Marche à suivre proposée

  • Le CP souhaitant redémarrer ses activités de recherche sur le campus doit présenter au doyen ou à son délégué un protocole de reprise détaillé attestant du respect de toutes les règles du travail en présentiel de l’Université et de la faculté visée. La faculté peut exiger une première approbation à l’échelon du département ou de l’école. Voici les éléments que doit obligatoirement contenir ce court protocole :
    • le domaine et la nature de la recherche, et les volets du programme de recherche que le CP entend redémarrer en priorité;
    • les raisons pour lesquelles le redémarrage sans délai des activités en présentiel est primordial;
    • des précisions sur l’emplacement des activités, les stagiaires de recherche et le personnel;
    • le déroulement et l’échéancier;
    • une description des lieux partagés et du matériel commun nécessaire aux travaux de recherche;
    • une description du nettoyage effectué entre les quarts de travail et après l’utilisation du matériel;
    • les mesures prises pour le respect des règles régissant le travail en présentiel – si le respect de la distanciation physique est impossible, une description précise des solutions de rechange doit être fournie;
    • les dispositions prévues en cas d’absence du personnel pour des raisons de santé ou d’obligations familiales; et
    • la disponibilité de l’EPI requis;
  • Conformément aux directives, la participation de sujets humains doit être clairement indiquée dans le plan de reprise.
  • L’approbation de chaque proposition est assortie d’une date de reprise des activités.

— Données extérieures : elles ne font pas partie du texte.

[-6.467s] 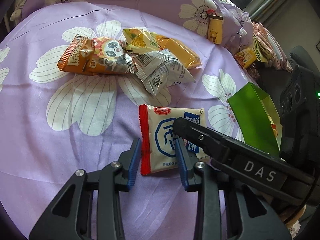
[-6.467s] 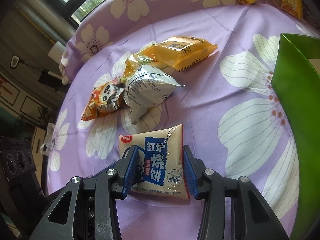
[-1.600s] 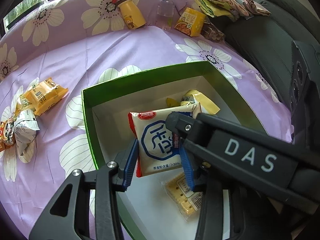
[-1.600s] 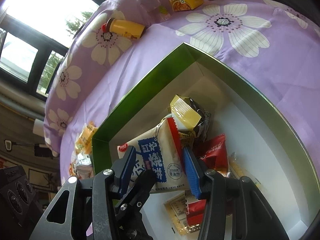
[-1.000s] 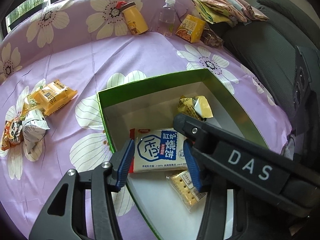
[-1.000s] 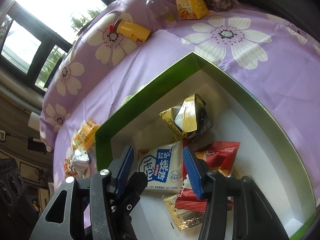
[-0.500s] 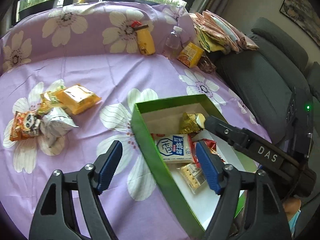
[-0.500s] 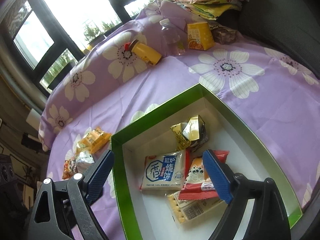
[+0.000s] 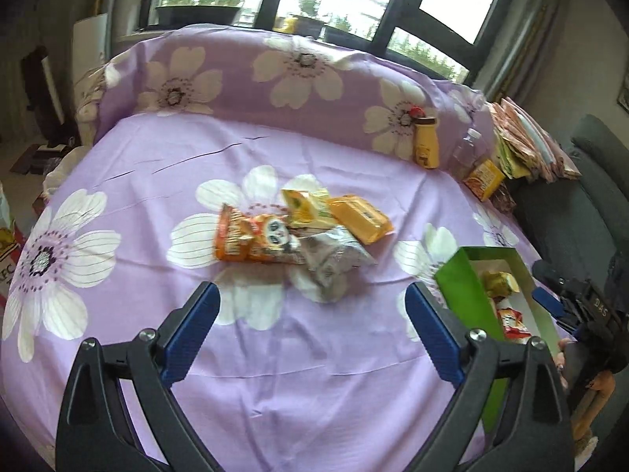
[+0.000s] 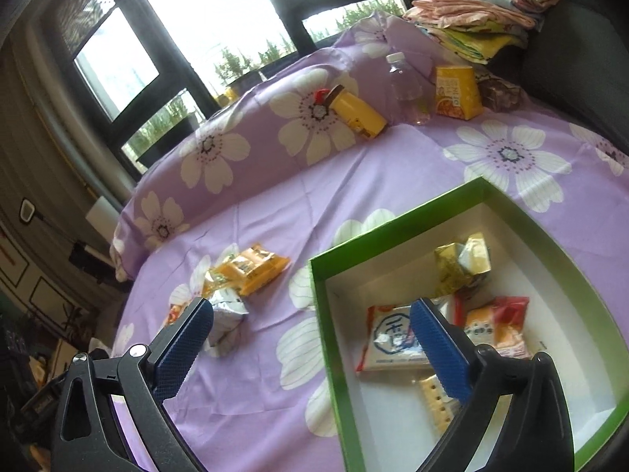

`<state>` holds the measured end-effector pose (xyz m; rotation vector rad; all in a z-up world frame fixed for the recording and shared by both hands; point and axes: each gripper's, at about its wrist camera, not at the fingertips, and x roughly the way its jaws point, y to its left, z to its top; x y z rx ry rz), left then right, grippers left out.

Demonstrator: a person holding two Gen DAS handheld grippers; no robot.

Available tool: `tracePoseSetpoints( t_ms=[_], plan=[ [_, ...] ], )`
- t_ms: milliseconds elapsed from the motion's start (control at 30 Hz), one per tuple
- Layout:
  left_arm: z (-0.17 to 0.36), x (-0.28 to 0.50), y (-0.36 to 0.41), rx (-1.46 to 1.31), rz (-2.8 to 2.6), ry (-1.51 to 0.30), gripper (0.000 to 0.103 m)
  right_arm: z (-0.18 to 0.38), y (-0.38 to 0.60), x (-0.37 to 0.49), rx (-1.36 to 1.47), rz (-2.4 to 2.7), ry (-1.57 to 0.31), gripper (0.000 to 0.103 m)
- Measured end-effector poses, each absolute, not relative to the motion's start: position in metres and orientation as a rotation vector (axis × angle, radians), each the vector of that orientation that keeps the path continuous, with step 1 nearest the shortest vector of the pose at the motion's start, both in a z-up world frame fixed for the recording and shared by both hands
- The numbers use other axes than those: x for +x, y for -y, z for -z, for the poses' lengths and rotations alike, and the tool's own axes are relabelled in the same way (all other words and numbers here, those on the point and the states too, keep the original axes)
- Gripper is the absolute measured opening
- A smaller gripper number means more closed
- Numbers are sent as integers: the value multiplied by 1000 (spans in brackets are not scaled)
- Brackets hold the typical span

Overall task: Organize snacks
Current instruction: 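Move the right gripper back toward the remaining snack pile, then close the right gripper on the white wrapped packet and lift it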

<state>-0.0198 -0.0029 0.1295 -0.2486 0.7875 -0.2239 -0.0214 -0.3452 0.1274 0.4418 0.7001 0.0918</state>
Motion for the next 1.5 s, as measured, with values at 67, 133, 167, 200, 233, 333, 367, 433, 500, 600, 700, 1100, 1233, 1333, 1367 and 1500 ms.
tracePoseSetpoints(
  t_ms=[67, 133, 167, 200, 233, 333, 367, 433, 500, 600, 700, 1100, 1233, 1333, 1367, 1500],
  plan=[
    [-116, -17, -21, -311, 184, -791, 95, -127, 330, -19, 407, -110, -699, 100],
    [-100, -12, -39, -373, 138, -795, 95, -126, 315, -18, 374, -125, -697, 100],
    [-93, -10, -47, -398, 97, -794, 95, -124, 308, -17, 363, -140, -698, 100],
    [-86, -9, -55, -414, 38, -796, 95, -121, 302, -15, 357, -163, -702, 100],
    [-80, -7, -60, -415, -12, -795, 95, -117, 297, -13, 352, -191, -711, 100],
    [-68, -3, -71, -404, -67, -831, 95, -103, 283, -6, 342, -220, -771, 100],
    [-67, -1, -73, -415, -57, -842, 95, -99, 278, -4, 336, -217, -786, 100],
    [-67, 1, -75, -440, -38, -843, 95, -94, 267, -2, 324, -229, -805, 100],
    [-69, 2, -74, -441, -21, -837, 95, -89, 255, 3, 311, -259, -827, 100],
    [-67, 5, -70, -421, -3, -855, 95, -83, 234, 14, 271, -275, -869, 100],
    [-65, 7, -72, -431, 21, -871, 95, -80, 210, 32, 212, -258, -905, 100],
    [-61, 13, -86, -501, 16, -892, 95, -56, 155, 109, -13, -205, -954, 83],
    [-60, 14, -84, -513, 18, -903, 95, -44, 150, 112, -84, -198, -969, 64],
    [-60, 15, -79, -497, 31, -914, 95, -48, 155, 108, -73, -202, -941, 56],
    [-59, 15, -78, -490, 28, -918, 95, -51, 158, 105, -65, -199, -940, 54],
    [-56, 15, -73, -470, 24, -930, 95, -69, 172, 84, -6, -232, -929, 46]
  ],
)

ANNEXE 1 : Déclaration d’un manquement aux protocoles de sécurité

Les membres de notre communauté universitaire faisant de la recherche en présentiel doivent impérativement suivre les protocoles de sécurité.

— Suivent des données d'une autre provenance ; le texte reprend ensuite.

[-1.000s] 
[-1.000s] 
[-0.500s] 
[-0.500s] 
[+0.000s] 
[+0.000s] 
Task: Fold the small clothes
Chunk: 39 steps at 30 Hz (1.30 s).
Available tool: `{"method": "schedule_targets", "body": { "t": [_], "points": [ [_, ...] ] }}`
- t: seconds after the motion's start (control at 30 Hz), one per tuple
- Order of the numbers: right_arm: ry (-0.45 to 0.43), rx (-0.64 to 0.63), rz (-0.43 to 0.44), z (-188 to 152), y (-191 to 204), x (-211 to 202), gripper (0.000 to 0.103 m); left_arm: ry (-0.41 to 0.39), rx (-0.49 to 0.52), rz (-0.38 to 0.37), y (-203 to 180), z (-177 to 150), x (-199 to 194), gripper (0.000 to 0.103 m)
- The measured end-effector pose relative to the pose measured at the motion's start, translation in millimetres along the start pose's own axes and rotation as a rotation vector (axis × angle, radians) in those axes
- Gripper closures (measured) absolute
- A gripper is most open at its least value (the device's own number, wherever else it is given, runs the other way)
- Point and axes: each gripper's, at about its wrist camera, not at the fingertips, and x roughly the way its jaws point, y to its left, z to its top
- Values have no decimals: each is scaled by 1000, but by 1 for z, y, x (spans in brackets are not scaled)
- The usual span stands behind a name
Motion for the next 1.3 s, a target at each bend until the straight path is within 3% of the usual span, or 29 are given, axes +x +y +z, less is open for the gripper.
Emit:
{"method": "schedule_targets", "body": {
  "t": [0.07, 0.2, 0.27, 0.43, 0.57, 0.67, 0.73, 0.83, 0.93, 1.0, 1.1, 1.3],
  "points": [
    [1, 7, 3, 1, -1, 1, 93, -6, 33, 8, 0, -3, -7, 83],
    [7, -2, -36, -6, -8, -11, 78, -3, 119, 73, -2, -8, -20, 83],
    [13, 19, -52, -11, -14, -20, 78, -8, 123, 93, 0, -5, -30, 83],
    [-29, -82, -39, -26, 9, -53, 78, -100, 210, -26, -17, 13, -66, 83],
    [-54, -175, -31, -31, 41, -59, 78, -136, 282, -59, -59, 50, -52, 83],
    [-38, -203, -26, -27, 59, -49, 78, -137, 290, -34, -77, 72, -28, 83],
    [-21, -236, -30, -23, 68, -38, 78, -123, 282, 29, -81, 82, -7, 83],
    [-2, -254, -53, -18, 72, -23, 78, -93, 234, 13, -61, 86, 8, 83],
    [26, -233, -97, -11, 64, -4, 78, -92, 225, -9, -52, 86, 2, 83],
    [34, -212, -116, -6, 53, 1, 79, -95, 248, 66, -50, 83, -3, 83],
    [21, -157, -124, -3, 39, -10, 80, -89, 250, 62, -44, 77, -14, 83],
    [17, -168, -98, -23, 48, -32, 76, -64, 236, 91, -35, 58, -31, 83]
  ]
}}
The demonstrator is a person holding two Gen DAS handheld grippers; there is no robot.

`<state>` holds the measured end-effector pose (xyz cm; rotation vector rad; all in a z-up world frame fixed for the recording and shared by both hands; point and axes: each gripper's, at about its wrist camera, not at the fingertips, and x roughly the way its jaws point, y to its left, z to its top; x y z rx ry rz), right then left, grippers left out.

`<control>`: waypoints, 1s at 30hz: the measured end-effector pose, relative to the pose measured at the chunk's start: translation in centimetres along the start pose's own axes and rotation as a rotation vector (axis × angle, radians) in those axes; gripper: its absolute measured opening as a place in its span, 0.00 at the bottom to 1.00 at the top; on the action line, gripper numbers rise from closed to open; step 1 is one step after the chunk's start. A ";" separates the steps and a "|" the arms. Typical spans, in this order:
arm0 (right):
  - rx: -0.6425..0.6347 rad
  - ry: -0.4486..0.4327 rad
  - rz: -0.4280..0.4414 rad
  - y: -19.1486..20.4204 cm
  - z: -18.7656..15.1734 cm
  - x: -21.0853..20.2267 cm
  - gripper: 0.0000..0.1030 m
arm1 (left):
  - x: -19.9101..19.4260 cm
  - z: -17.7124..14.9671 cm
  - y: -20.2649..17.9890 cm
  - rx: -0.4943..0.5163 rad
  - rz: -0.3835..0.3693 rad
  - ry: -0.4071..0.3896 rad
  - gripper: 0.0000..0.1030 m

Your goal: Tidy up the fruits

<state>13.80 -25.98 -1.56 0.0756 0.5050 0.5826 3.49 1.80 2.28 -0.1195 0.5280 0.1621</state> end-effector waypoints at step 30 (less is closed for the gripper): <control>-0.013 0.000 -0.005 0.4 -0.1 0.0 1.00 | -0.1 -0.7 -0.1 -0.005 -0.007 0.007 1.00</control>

Toutefois, les apparences sont parfois trompeuses. Ainsi, deux personnes peuvent travailler tout près l’une de l’autre sans qu’il y ait manquement aux règles si, par exemple, elles partagent un même appartement. Une simple discussion suffit bien souvent à dissiper tout malentendu.

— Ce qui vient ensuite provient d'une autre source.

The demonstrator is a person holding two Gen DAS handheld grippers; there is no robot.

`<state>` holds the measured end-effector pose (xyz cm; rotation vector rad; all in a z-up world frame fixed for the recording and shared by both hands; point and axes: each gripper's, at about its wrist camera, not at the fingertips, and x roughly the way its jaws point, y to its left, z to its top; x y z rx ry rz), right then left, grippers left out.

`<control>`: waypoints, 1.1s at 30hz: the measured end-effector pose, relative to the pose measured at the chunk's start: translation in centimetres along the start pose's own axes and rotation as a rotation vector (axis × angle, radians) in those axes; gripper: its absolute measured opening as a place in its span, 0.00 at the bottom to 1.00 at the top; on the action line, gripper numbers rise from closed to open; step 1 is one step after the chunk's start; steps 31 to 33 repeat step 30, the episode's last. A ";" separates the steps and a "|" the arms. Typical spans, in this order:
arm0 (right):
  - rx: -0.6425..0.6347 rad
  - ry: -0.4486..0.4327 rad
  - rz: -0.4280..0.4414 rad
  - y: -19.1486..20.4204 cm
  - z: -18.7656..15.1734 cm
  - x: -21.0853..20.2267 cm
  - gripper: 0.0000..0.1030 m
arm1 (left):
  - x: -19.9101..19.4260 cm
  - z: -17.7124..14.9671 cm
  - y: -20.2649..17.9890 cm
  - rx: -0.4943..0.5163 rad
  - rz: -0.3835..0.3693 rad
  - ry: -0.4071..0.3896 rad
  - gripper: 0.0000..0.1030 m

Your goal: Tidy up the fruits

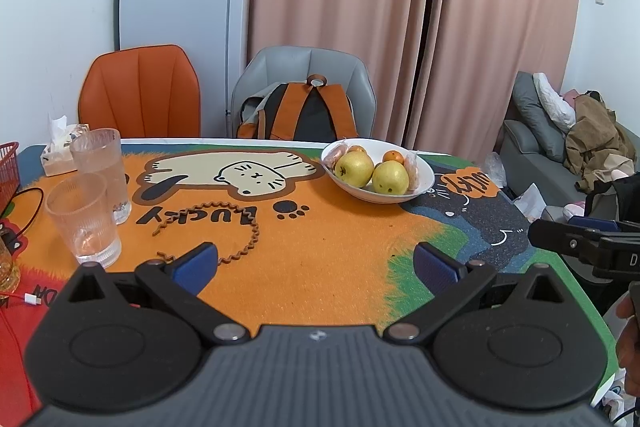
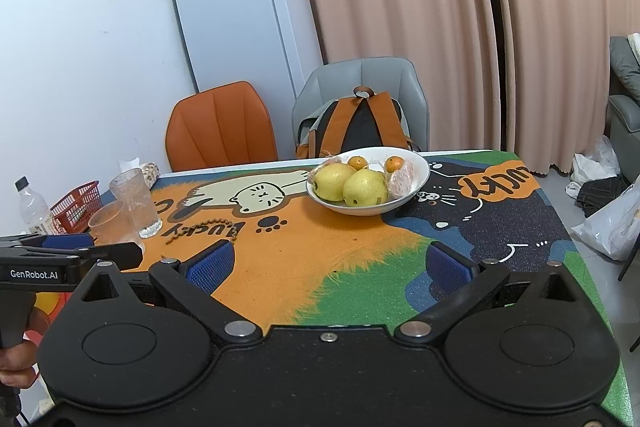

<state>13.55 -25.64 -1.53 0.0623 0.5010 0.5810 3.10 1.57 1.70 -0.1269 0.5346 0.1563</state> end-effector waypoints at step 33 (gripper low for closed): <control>-0.006 0.006 -0.003 0.4 0.0 -0.2 1.00 | -0.3 0.1 0.2 -0.006 -0.007 -0.001 1.00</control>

S’il semble y avoir effectivement infraction, la marche à suivre ci-dessous s’applique.

  1. Signaler au doyen visé, par courriel, le non-respect du protocole de sécurité dans un laboratoire ou un autre milieu de recherche. Tout autre membre de la communauté mcgilloise recevant un signalement de manquement aux règles la fait parvenir sans délai au doyen visé.
  2. Le doyen tire la situation au clair sans tarder en communiquant d’abord avec le CP, puis avec d’autres membres de l’équipe de recherche s’il y a lieu. Il pourra consulter l’unité Santé, sécurité et environnement au besoin.
  3. Le doyen ou son délégué peut se rendre dans le laboratoire ou le milieu de recherche visé pour faire un constat de visu.
  4. S’il y a effectivement violation du protocole de sécurité, le doyen en réfère aux Services juridiques, au vice-principal exécutif adjoint (équité et politiques académiques) et (ou) aux Ressources humaines, selon le cas, pour déterminer les mesures à prendre, éventuellement :
    • la suspension des activités de recherche en présentiel pour une durée indéterminée; ou
    • d’autres interventions, comme le renvoi à la maison d’une partie du personnel, le temps de mettre en place d’autres mesures de protection (p. ex. EPI). Il convient de privilégier ce type d’intervention si la suspension des activités de recherche en présentiel pour une durée indéterminée a pour effet de pénaliser indûment les chercheurs (a fortiori s’il s’agit d’étudiants aux cycles supérieurs et de boursiers postdoctoraux).
  5. Les activités du laboratoire ou du milieu de recherche visé ne pourront redémarrer que lorsque le doyen sera assuré du respect des protocoles de sécurité.
  6. Une fois les questions logistiques réglées, on pourra, dans un délai raisonnable, lancer une procédure disciplinaire s’il y a lieu.